50. I believe what you need to do is some of what Ross is talking about: control the growth of mandatory spending and get taxes down. He’s mentioned some ways to do it–and I agree with those. I’ve been talking about getting a capital gains cut forever, and his friends in Congress have been telling me that’s a tax break for the rich. It would stimulate investment. I’m for an investment tax allowance; I’m for a tax break for first- time homebuyers. And with this new Congress coming in, gridlock will be gone, and I’ll sit down with them and say let’s get this done. But I do not want to go the tax-and-spend route.

51. LEHRER: All right, let’s move on now to the subject of jobs. The first question goes to President Bush for 2 minutes, and John will ask that question.

MASHEK: Mr. President, last month you came to St. Louis to announce a very lucrative contract for McDonnell Douglas to build F-15s for Saudi Arabia. In today’s Post- Dispatch, a retired saleswoman, a 75-year-old woman named Marjorie Roberts, asked if she could ask a question of the candidates. She said she wanted to register her concern about the lack of a plan to convert our defense-oriented industries into other purposes. How would you answer her.

52. BUSH: I assume she was supportive of the decision on McDonnell Douglas, I assume she was supporting me on the decision to sell those airplanes.

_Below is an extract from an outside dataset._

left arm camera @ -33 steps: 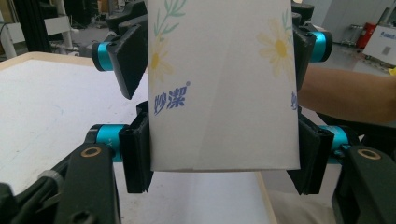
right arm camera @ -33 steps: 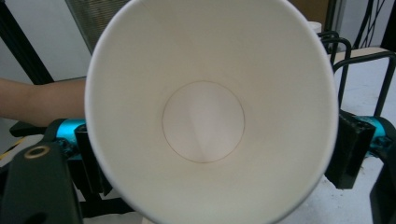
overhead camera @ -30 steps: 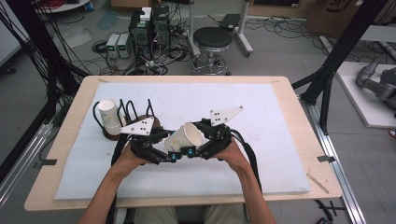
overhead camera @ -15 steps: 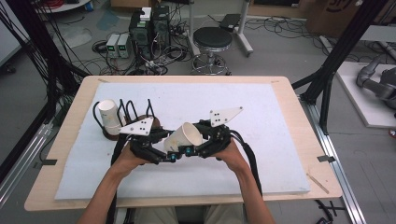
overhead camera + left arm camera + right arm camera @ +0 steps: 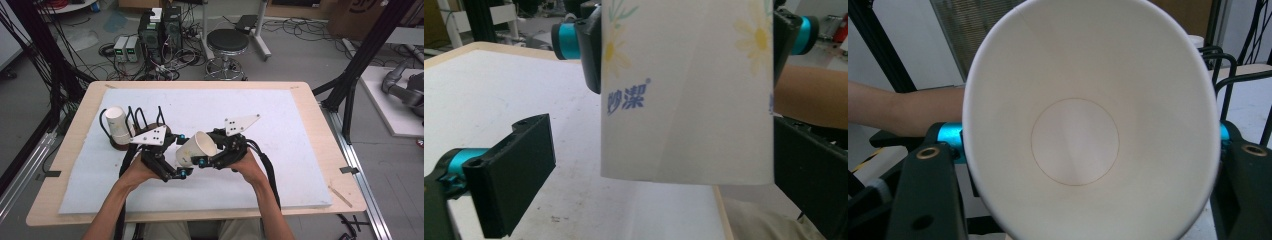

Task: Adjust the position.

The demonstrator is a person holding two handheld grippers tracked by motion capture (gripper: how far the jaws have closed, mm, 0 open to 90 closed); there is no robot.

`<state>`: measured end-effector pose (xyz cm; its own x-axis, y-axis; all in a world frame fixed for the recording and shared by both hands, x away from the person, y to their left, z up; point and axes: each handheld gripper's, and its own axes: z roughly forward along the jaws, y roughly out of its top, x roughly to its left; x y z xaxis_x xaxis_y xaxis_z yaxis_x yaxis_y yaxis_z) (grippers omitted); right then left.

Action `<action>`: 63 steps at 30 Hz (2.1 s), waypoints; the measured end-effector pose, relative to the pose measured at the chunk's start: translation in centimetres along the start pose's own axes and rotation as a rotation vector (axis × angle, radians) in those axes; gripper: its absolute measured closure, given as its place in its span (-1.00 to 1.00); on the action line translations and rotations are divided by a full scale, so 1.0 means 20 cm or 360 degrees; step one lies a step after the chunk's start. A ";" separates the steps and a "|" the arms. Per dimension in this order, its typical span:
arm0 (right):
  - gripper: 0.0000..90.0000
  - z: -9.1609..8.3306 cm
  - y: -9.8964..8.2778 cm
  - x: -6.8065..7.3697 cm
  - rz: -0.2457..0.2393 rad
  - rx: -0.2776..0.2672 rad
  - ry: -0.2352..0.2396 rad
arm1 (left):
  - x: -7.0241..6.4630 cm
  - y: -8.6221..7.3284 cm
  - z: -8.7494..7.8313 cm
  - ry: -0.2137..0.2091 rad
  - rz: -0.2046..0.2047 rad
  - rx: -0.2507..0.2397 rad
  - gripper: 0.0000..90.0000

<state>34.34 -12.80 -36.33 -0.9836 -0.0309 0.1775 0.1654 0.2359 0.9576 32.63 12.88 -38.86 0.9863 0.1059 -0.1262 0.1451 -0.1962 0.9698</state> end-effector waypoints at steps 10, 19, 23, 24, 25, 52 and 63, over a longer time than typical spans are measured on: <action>-0.32 -0.02 0.00 0.00 0.0008 0.0007 -0.0040 | -0.03 -0.02 -0.03 0.0199 0.0031 0.0040 -0.95; -0.32 -0.06 0.01 -0.01 0.0034 0.0089 -0.0162 | -0.07 -0.16 -0.20 0.0464 -0.0024 0.0004 -0.95; -0.32 -0.07 0.01 -0.01 0.0056 0.0101 -0.0197 | -0.08 -0.22 -0.26 0.0539 -0.0081 -0.0020 -0.95; -0.32 -0.07 0.01 -0.01 0.0064 0.0110 -0.0215 | -0.08 -0.24 -0.27 0.0548 -0.0096 -0.0026 -0.95; -0.32 -0.08 0.01 -0.02 0.0084 0.0140 -0.0246 | -0.08 -0.25 -0.29 0.0559 -0.0109 -0.0026 -0.95; -0.32 -0.03 0.10 -0.07 0.0110 0.0718 -0.0673 | -0.07 -0.42 -0.44 0.1067 -0.0298 -0.0004 -0.95; -0.32 0.00 0.09 -0.11 0.0120 0.0948 -0.0781 | -0.06 -0.45 -0.46 0.1131 -0.0341 -0.0005 -0.95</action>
<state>36.80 -12.36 -35.01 -0.9132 0.4072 -0.0166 0.3037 0.7071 0.6386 29.45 23.41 -45.48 0.6478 0.7473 -0.1482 0.3276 -0.0976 0.9398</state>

I think it’s a good decision–took a little heat for it, but I think it was the correct decision to do. And we worked it out, and indeed we’re moving forward all around the world in a much more peaceful way. So that one we came away with in creating jobs for the American people. I would simply say to her, look, take a look at what the president has proposed on job retraining. When you cut back on defense spending, some people are going to be thrown out of work. If you throw another 50,000 kids on the street because of cutting recklessly in troop levels, you’re going to put a lot more out of work. I would say to them, look at the job retraining programs that we’re proposing. Therein is the best answer to her.

53. And another one is: stimulate investment and savings. I mean, we’ve got big economic problems, but we are not coming apart at the seams; we’re ready for a recovery. With interest rates down and inflation down, the cruelest tax of all, caught up in a global slowdown right now, that that will change if you go with the programs I’ve talked about and if you help with job retraining and education. I am a firm believer that our America 2000 education problem is the answer–a little longer run; it’s going to take awhile to educate. But it is a good program. So her best help for short term is job retraining, if she was thrown out of work at a defense plant. But tell her it’s not all that gloomy; we’re the US, we faced tough problems before. Look at the misery index when the Democrats had both the White House and the Congress. It was just right through the roof. Now, we can do better. And the way to do better is not to tax and spend but to retrain, get that control of the mandatory spending programs. I’m much more optimistic about this country than some.

(APPLAUSE)

54. LEHRER: Mr. Perot? Mr. Perot, you have one minute, sir.

PEROT: Defense industries are going to have to convert to civilian industries. Many of them are. And the sooner they start, the sooner they’ll finish. And there will be a significant transition. And it’s very important that we not continue to let our industrial base deteriorate. We had someone who I’m sure regrets said it in the president’s staff said he didn’t care whether we made potato chips or computer chips. Well, anybody that thinks about it cares a great deal. Number one, you make more making computer chips than potato chips; and, number 2, 19 out of 20 computer chips that we have in this country now come from Japan. We’ve given away whole industries. So as we phase these industries over, there’s a whole of intellectual talent in these industries.